Des fleurs à l’église toute l’année


Tel était le souhait du curé de Lisores comme bien d’autres prêtres en Normandie. C’est pourquoi, dans le jardin du presbytère et celui des habitantes, étaient cultivées de nombreuses de variétés de fleurs au début du XXème siècle pour décorer l’église.

L'autel est fleuri

Une bassine devant la porte de l’église

Fleurs et feuillages ont toujours accompagné les fêtes religieuses. Toutefois le fleurissement des cérémonies de la première moitié du XXe siècle a été d’une incomparable richesse. A travers toute la Normandie, les paroissiennes apportent chaque dimanche des fleurs à l’église, sauf pendant le Carême. Le curé et la sacristine imposent un code de couleurs pour l’ornementation des cérémonies et ‘il y avait les bouquets des messes ordinaires et ceux des fêtes liturgiques.’ A Montviette, le samedi ou la veille de la fête, l’épicière installe une bassine remplie d’eau devant la porte de l’église. Les gens viennent y déposer des fleurs coupées et des dames sont chargées de confectionner les bouquets. L’épicière cultive aussi une longue bande de montbrétia dont le feuillage sert à faire les fonds de bouquets.

Le pancrais

A chaque fête ses fleurs

Les roses de Noël et les oreilles d’ours en potée fleurissent la crèche avec des branches de houx ‘fleuri’. Traditionnellement on n’introduit pas de gui dans l’église. A la Chandeleur, les hommes viennent faire bénir un cierge, parfois entouré d’une couronne de crocus, violettes, perce-neige. Il est ramené à la maison et allumé les jours d’orage ou lorsqu’un membre de la famille tombe gravement malade. Jonquilles et narcisses marquent la fête du dimanche de Pâques. A Honfleur a été introduite une plante rare, le pancrais, ou ‘amaryllis de jardin’. Dans de nombreux jardins du pays d’Auge pousse encore l’œillet du ‘Saint Sacrement’, blanc double et très parfumé, ou plus simple marqué d’un liseré pourpre. Avec la ‘laîche’, les roses et les pivoines effeuillées, il participe à ces fêtes prestigieuses du mois de juin où l’on jonchait les rues de roseaux et de pétales de fleurs.

Une brassée de roses

Le tir au bouquet

A l’occasion de la Saint-Jean et dans l’Orne, la Saint-Cyr, on prépare un tas de bois surmonté d’un bouquet juché au sommet d’un mât.

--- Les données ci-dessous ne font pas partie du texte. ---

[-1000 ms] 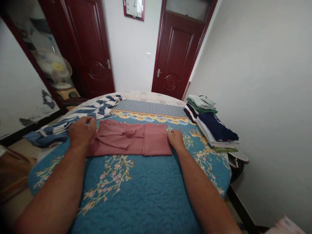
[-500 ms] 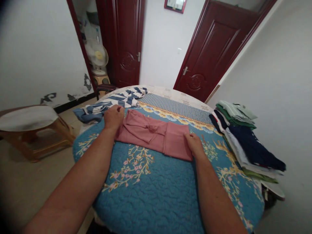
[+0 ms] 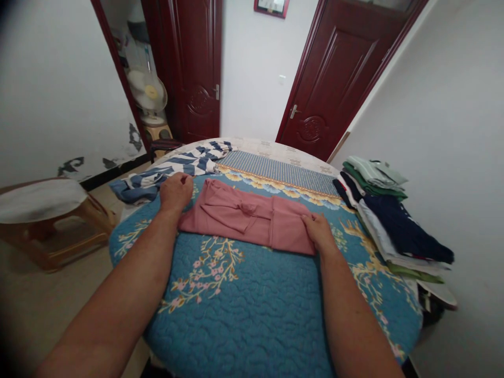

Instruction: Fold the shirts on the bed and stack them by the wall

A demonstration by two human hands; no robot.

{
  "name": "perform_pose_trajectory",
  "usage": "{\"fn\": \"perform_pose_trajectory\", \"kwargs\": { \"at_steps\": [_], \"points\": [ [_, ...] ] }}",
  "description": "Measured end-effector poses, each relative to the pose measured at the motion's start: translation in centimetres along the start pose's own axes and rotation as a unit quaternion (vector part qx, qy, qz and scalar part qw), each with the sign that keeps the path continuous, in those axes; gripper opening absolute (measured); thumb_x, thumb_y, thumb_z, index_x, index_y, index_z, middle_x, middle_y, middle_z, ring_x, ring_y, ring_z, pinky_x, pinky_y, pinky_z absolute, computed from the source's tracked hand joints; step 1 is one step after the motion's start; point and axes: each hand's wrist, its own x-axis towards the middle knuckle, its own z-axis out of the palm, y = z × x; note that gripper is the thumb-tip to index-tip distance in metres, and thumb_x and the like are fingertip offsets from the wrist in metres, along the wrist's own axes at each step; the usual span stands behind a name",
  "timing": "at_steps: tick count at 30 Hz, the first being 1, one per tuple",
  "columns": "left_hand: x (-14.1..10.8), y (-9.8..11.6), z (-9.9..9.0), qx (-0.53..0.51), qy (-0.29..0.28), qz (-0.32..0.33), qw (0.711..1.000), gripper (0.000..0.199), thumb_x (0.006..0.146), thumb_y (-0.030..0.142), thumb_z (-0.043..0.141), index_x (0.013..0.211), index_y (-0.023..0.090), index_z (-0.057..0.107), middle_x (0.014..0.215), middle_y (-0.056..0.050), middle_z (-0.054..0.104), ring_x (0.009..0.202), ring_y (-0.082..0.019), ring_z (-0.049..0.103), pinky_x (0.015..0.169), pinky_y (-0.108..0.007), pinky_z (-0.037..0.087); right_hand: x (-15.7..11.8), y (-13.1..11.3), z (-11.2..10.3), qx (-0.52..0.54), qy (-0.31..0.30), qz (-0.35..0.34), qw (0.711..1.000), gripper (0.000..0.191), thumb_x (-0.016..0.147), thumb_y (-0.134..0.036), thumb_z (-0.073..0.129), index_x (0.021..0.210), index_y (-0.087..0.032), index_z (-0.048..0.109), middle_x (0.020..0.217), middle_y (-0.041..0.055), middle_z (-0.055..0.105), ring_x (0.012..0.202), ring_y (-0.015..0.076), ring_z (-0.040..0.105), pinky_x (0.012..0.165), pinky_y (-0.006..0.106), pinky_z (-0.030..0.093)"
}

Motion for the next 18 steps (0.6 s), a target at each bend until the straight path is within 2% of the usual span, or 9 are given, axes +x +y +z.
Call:
{"fn": "perform_pose_trajectory", "kwargs": {
  "at_steps": [3,6,9,11,14,18],
  "points": [
    [0.1,-0.1,0.3,0.009,-0.004,0.007,1.000,0.039,0.100,0.033,0.044,0.111,0.017,0.078,0.115,-0.015,0.081,0.108,-0.031,0.072,0.097,-0.038,0.051,0.5,2.8,-2.4,0.002,0.001,0.011,1.000,0.037,0.089,-0.048,0.062,0.098,-0.018,0.082,0.095,0.0111,0.080,0.091,0.0277,0.071,0.084,0.037,0.053],
    [0.1,-0.1,0.7,0.012,-0.015,0.017,1.000,0.040,0.101,0.034,0.044,0.112,0.017,0.078,0.115,-0.015,0.082,0.107,-0.030,0.073,0.096,-0.038,0.052,0.8,6.1,-5.5,-0.015,0.025,0.023,0.999,0.034,0.085,-0.049,0.067,0.090,-0.019,0.082,0.090,0.0101,0.079,0.087,0.0276,0.070,0.084,0.038,0.054],
    [0.1,0.1,1.0,0.019,-0.032,0.034,0.999,0.041,0.101,0.035,0.044,0.112,0.017,0.079,0.115,-0.015,0.082,0.109,-0.031,0.073,0.097,-0.038,0.051,0.8,8.7,-8.0,0.028,0.041,0.060,0.997,0.033,0.080,-0.048,0.072,0.092,-0.019,0.083,0.090,0.0085,0.080,0.088,0.0278,0.071,0.084,0.038,0.055],
    [0.1,0.2,1.2,0.025,-0.045,0.047,0.998,0.040,0.100,0.035,0.046,0.111,0.017,0.080,0.114,-0.016,0.082,0.109,-0.032,0.073,0.097,-0.039,0.051,0.7,9.8,-8.8,0.058,0.045,0.084,0.994,0.035,0.078,-0.047,0.073,0.095,-0.019,0.084,0.091,0.0087,0.082,0.088,0.0277,0.073,0.082,0.037,0.056],
    [0.1,0.4,1.5,0.037,-0.066,0.053,0.996,0.039,0.099,0.036,0.047,0.110,0.018,0.080,0.111,-0.015,0.082,0.108,-0.033,0.073,0.095,-0.039,0.052,0.8,10.2,-8.8,0.051,0.041,0.080,0.995,0.037,0.078,-0.048,0.072,0.098,-0.019,0.084,0.094,0.0087,0.083,0.088,0.0272,0.074,0.084,0.037,0.057],
    [0.2,0.5,1.8,0.046,-0.076,0.062,0.994,0.037,0.099,0.037,0.048,0.107,0.020,0.080,0.112,-0.014,0.082,0.106,-0.033,0.073,0.092,-0.039,0.053,0.7,9.4,-8.7,0.030,0.048,0.054,0.997,0.045,0.084,-0.046,0.068,0.117,-0.019,0.083,0.116,0.0106,0.082,0.104,0.0272,0.074,0.096,0.037,0.055]
  ]
}}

Le curé le bénit puis tire au fusil dans le feu ou le bouquet. ‘Le tir au bouquet’ se pratique aussi au cours de mariages ou de fêtes paroissiales. Certains rosiers ont été plus particulièrement choisis et plantés au jardin pour fleurir les fêtes du 15 août. Pour les fêtes Thérésiennes, fin septembre, il fallait s’assurer de la floraison de rares rosiers remontants. A Saint-Germain-de-Livet, la sacristine jette une brassée de roses au pied de la croix dans le cimetière. En octobre se déroule un peu partout en Basse-Normandie la célébration de la Sainte Enfance, bien connue à Thury-Harcourt. Un aster blanc, aux fleurs très fines, est apporté à l’église pour célébrer les nouveaux-nés de la paroisse.

L'androsème

Des fleurs glissées dans le missel

La Toussaint n’a vu fleurir les tombes qu’après 1920, auparavant on utilisait des couronnes de perles colorées. Les chrysanthèmes à grandes fleurs bordeaux, fauves ou blanches s’achètent sur les marchés. D’autres familles vont cueillir de la bruyère dans les bois. Des pensées sont cultivées sur les tombes. Il était autrefois fréquent de glisser dans son Missel un trèfle à quatre feuilles. Les marraines y déposent une ancolie séchée avant de l’offrir à leur filleule. Plus précieux est ce témoignage recueilli en Cotentin : ‘Pour parfumer son Missel, ma grand mère cueillait une plante sur le talus’. Il s'agit de l'androsème, une variété de millepertuis à grosse fleur appelée aussi ‘chasse diable’! C’est grâce à cette volonté imposée par les curés de fleurir les églises et les cérémonies que les jardins se sont enrichis de fleurs nouvelles.